Risk Management of Information Security in Inaportnet Using ISO/IEC 27005:2018

Abstract

This study aims to analyse information security risks in the Inaportnet system at the Port Authority Class II Tanjung Buton using the ISO/IEC 27005:2018 standard. The system is a digital innovation designed to expedite port services but faces significant challenges in information security. The first step involved identifying assets within the Inaportnet system, followed by recognizing potential threats and vulnerabilities associated with these assets. This process is crucial as it lays the groundwork for understanding where risks may arise. The research employs the Failure Mode and Effects Analysis (FMEA) method to identify, assess, and prioritise risks based on assets, threats, vulnerabilities, and existing controls.
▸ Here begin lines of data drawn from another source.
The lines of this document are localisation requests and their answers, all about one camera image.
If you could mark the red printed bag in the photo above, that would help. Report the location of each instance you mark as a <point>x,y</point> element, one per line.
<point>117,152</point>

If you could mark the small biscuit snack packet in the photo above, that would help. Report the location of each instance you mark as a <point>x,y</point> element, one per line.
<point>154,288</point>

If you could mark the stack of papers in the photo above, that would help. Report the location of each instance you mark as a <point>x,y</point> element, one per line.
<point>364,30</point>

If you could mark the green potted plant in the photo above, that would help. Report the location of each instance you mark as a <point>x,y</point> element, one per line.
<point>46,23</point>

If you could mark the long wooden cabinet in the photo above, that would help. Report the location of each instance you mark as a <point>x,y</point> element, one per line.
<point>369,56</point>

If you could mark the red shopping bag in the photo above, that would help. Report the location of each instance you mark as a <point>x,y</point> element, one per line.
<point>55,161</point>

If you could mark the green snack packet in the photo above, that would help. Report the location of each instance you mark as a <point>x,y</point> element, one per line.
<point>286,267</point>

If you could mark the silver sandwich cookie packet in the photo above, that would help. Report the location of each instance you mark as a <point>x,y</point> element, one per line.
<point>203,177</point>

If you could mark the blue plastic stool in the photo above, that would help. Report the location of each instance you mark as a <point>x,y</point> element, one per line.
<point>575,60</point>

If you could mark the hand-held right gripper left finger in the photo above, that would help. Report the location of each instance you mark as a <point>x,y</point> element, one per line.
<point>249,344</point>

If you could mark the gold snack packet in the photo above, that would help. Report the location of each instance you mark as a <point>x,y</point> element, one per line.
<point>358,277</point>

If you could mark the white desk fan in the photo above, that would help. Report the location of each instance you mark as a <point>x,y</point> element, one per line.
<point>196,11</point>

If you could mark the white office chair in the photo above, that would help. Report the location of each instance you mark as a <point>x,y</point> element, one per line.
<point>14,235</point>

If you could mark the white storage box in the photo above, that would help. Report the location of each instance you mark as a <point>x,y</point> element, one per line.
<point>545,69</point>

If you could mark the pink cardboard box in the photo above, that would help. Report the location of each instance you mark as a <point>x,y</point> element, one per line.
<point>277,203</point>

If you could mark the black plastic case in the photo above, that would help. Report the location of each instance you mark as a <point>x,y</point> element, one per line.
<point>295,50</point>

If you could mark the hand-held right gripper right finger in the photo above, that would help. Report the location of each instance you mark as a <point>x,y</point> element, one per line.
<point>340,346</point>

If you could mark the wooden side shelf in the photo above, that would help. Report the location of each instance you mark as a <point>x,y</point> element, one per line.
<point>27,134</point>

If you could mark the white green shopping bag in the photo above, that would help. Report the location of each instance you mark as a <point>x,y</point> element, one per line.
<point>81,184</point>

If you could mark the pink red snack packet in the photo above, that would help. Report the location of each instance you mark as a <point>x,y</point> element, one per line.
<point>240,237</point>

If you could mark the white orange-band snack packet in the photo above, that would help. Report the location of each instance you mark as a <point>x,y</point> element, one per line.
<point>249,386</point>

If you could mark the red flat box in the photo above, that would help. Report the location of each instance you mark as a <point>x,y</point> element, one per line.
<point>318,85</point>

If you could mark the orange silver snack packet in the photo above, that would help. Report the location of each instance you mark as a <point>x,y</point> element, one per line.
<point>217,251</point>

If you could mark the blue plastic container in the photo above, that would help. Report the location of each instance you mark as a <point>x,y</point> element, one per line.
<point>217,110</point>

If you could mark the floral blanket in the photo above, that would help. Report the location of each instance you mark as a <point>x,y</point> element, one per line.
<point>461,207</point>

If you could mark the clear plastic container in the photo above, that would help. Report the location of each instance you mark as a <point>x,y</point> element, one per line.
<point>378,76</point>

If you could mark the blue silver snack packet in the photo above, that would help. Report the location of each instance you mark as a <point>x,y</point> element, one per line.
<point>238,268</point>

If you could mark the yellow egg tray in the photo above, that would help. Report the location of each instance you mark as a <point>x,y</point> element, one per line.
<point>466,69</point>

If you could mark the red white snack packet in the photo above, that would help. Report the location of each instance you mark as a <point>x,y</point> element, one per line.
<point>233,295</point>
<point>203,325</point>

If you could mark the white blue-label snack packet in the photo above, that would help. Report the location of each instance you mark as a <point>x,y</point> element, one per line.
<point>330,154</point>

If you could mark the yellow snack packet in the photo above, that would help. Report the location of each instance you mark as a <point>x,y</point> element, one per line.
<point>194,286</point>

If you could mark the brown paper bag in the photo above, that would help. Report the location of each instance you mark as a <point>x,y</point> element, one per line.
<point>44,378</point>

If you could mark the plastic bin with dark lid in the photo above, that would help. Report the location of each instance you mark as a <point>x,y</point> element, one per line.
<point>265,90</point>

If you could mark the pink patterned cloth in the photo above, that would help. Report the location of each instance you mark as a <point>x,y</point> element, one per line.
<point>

A total of 17 risks were identified, categorized from "very low" to "low" priority levels. The highest risk involves operational disruption due to sudden power outages, with an RPN score of 72. This study proposes risk mitigation recommendations, including Systems connected to the internet that are vulnerable to cyberattacks, such as hacking or malware, which can result in data theft or service disruptions. Therefore, it is essential to implement firewalls and intrusion detection systems to safeguard the network against external threats. The findings provide practical guidance for improving the information security and operational reliability of the Inaportnet system. By implementing these mitigations, the Port Authority is expected to enhance the reliability of port services and protect critical information.